Thursday, April 9, 2020

A Gentleman in Moscow by Amor Towles

It's surreal to read about the Count living in isolation in The Metropol Hotel, during our own isolation in the world because of COVID-19.  Of course, the Count's world is unlike anyone I know who is staying home, because we can't choose between restaurants for our meals.  Maybe we can choose between eating at the dining room table or eating in front of the television.

I did some research on the author to prepare for Monday Book Group and I found this wonderful presentation Mr.

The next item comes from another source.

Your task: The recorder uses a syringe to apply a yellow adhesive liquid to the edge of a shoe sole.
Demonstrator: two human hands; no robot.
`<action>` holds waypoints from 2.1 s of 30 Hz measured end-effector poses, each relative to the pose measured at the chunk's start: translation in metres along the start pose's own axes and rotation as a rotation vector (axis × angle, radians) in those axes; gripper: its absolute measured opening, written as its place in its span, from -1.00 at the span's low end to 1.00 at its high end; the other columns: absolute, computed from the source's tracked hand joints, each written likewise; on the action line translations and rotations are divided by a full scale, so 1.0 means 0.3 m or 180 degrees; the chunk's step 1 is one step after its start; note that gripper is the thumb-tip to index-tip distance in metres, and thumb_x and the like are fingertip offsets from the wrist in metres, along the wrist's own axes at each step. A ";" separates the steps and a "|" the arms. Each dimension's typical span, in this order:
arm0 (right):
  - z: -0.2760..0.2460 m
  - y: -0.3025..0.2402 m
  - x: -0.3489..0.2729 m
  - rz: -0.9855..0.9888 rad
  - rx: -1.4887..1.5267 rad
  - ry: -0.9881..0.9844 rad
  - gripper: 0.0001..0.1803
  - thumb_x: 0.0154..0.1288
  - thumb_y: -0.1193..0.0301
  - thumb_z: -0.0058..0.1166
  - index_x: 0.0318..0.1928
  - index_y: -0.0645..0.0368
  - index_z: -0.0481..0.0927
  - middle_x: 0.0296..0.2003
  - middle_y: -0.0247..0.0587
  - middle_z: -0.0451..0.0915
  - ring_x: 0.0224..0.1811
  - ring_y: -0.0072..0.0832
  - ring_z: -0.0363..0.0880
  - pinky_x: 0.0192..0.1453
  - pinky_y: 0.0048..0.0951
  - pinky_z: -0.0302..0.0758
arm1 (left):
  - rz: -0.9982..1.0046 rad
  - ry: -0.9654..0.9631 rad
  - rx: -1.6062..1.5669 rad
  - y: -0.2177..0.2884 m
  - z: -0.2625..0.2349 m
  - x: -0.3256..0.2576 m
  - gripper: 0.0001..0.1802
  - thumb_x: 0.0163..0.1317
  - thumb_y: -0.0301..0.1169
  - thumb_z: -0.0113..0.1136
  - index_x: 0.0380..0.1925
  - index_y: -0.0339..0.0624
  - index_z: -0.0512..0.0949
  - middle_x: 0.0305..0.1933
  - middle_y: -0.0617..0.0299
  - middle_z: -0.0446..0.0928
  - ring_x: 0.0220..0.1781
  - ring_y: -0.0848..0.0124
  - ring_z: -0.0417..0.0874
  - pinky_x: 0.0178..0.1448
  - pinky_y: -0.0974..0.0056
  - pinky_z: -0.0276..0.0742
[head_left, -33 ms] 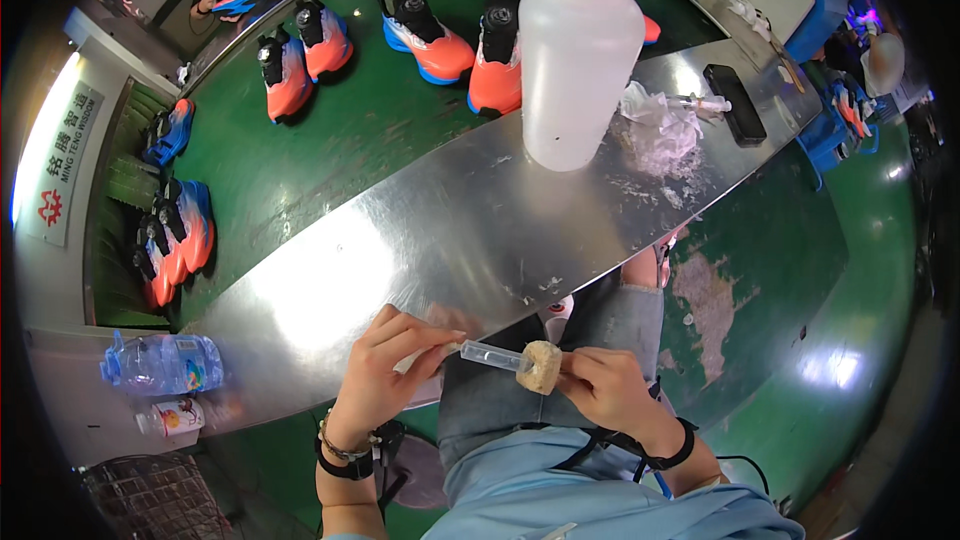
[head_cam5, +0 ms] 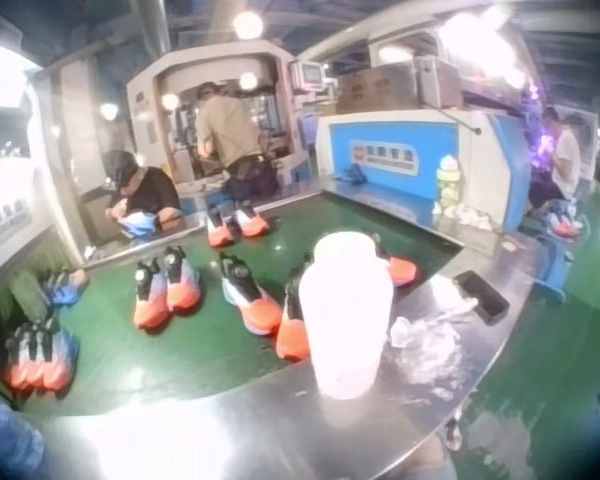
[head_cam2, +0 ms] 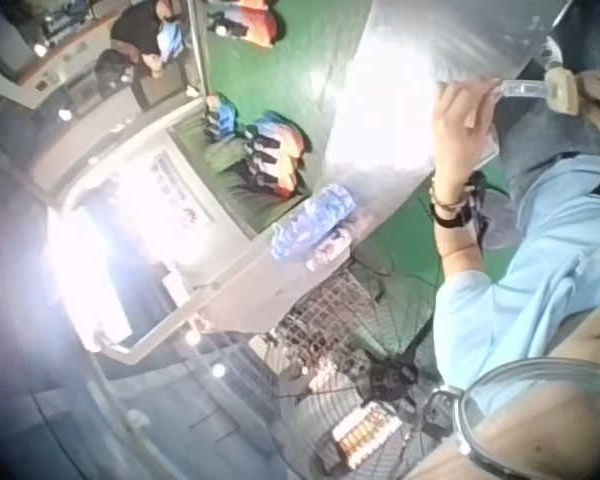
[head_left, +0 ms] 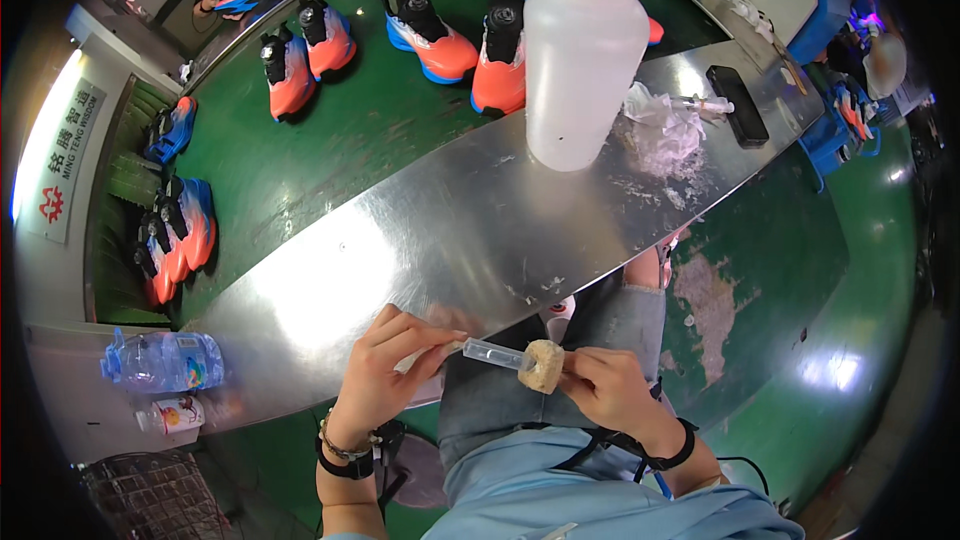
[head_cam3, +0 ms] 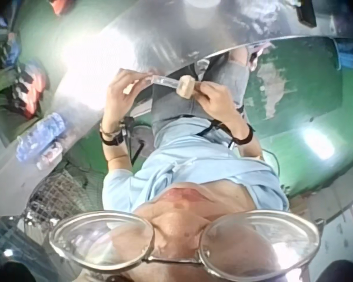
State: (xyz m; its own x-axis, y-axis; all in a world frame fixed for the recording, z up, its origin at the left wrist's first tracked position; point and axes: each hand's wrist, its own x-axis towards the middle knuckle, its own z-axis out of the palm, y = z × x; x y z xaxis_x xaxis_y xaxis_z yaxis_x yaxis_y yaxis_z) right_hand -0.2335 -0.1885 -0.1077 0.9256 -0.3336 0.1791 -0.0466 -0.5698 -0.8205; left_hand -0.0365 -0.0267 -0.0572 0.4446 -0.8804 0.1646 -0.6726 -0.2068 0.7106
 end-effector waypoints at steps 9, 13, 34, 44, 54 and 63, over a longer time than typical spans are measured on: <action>0.001 0.012 -0.011 -0.0114 -0.0084 0.0027 -0.82 0.02 0.43 0.18 -0.34 0.22 0.56 -0.61 -0.25 0.44 -0.58 -0.33 0.46 -0.54 -0.37 0.36 | 0.0055 -0.0050 0.0117 0.011 -0.009 -0.011 -0.77 -0.08 -0.62 0.24 -0.37 -0.11 0.63 -0.51 0.34 0.48 -0.44 0.42 0.38 -0.36 0.38 0.30; -0.008 0.017 -0.018 -0.0240 -0.0303 -0.0058 -0.81 0.00 0.42 0.19 -0.33 0.21 0.57 -0.63 -0.30 0.38 -0.59 -0.38 0.43 -0.56 -0.40 0.34 | 0.0371 -0.0340 0.0436 0.013 -0.033 -0.005 -0.76 -0.12 -0.50 0.27 -0.34 -0.05 0.62 -0.47 0.42 0.46 -0.40 0.44 0.37 -0.28 0.38 0.29; 0.012 0.037 -0.041 -0.0182 -0.0304 -0.0456 -0.76 0.00 0.37 0.17 -0.25 0.13 0.59 -0.64 -0.31 0.35 -0.62 -0.41 0.39 -0.59 -0.44 0.31 | 0.0895 -0.0486 0.0855 -0.016 0.011 -0.103 -0.89 -0.10 -0.49 0.28 -0.49 -0.09 0.60 -0.57 0.44 0.41 -0.45 0.49 0.43 -0.11 0.30 0.30; 0.037 -0.005 -0.010 0.0476 0.0690 -0.0594 -0.81 0.01 0.46 0.17 -0.31 0.24 0.57 -0.59 -0.14 0.47 -0.61 -0.28 0.46 -0.56 -0.38 0.35 | 0.0197 -0.0112 -0.0453 -0.067 -0.010 -0.110 -0.87 -0.04 -0.53 0.27 -0.41 -0.18 0.60 -0.49 0.35 0.49 -0.48 0.50 0.42 -0.19 0.38 0.35; 0.071 -0.021 -0.023 -0.0615 -0.1119 0.0473 -0.77 -0.16 0.48 0.24 -0.37 0.17 0.58 -0.67 -0.35 0.30 -0.66 -0.46 0.36 -0.64 -0.47 0.30 | -0.1112 0.0881 -0.2680 -0.018 0.126 -0.084 -0.85 0.25 -0.49 0.03 -0.36 -0.37 0.54 -0.25 0.15 0.53 -0.30 0.48 0.53 -0.28 0.45 0.44; 0.077 -0.092 -0.019 0.1146 0.2067 -0.0918 -0.77 0.24 0.42 0.03 -0.15 0.30 0.55 -0.58 -0.34 0.45 -0.58 -0.67 0.31 -0.58 -0.61 0.22 | 0.0104 0.1467 -0.2453 0.024 0.121 -0.038 -0.75 0.30 -0.41 -0.06 -0.51 -0.32 0.47 -0.51 0.12 0.56 -0.19 0.22 0.62 0.40 -0.08 -0.15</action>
State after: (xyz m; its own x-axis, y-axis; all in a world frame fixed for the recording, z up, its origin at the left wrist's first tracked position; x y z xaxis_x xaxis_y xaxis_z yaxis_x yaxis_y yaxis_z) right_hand -0.2288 -0.1535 -0.0985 0.9602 -0.1558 -0.2320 -0.2152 0.1172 -0.9695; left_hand -0.0680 -0.0339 -0.0787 0.7371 -0.5879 0.3332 -0.1793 0.3053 0.9352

Towles did for the 2017 National Book Festival.  Here's the link:  https://www.youtube.com/watch?v=ej_eUJOoMwYhttps://www.youtube.com/watch?v=ej_eUJOoMwY.  Listening him talk about how he got the idea for the book and how he actually wrote the book made the book that much more interesting for me.

A Gentleman in Moscow has been very popular since it was published.  Towles' first book Rules of Civility I enjoyed so very much.

In his presentation, he discussed his next book.  A title was not released, however, I look forward to its publication.

Sunday, June 30, 2019

Fresh Air by Charlotte Vale-Allen


 Fresh Air by [Vale-Allen, Charlotte]


This was a nice summer read for our group. And I might add, a fun book--not disturbing, enjoyable, light.

The book summary: A New York Times Bestselling Author Lucinda Hunter has been alone in the Connecticut farmhouse that was once her mother's. Her life has become a small thing. One July morning as she sits near the window, something in the garden catches her eye: a little girl in shorts and a t-shirt, her bare feet in outsize sneakers. Taken with the girl's sweet nature and generosity of spirit, Lucinda gradually finds herself drawn back into the world.

Fresh Air was not exactly an in depth discussion, but it was a nice book.

~This post was originally on Thursday Night Book Group Blog from Butler Public Library's website.  From September 2008.

Wednesday, June 26, 2019

The Storyteller's Secret


I am enjoying this book so much.  Amisha marries Deepka, the man she was promised to, they have three boys.  Amisha wants to write her stories in English, but doesn't know how to write English.  She finds a teacher, Stephen who helps her learn English in exchange for Amisha teaching at the school where he works.  They fall in love.  Amisha's story is Jaya's mother's story.  Jaya recently suffered a miscarriage, her third and goes to India to spend time away from her husband, Patrick.  Patrick and Jaya are considering separating.  This is a step in that direction, but Jaya stays with Ravi her grandmother's friend and servant and finds out about her grandmother's life, as well as her mother's.

Sunday, January 6, 2019

Love and Other Consolation Prizes

I just read Jamie Ford's most recent book, Love and Other Consolation Prizes for my book group and I absolutely adored it.  Bringing together the world's fair along with the immigration of Asians in the early 1900's, this book has history, love and so much more.  Ernest Young, the book's protagonist is a young boy when we meet him.  He has just come to American by boat and has a decent life with Mrs. Irving.  Things change for him when Mrs. Irving brings him to the AYP (Alaskan-Yukon-Pacific) World's Fair to be sold to the highest bidder.  And you thought slavery only happened to African Americans--not true.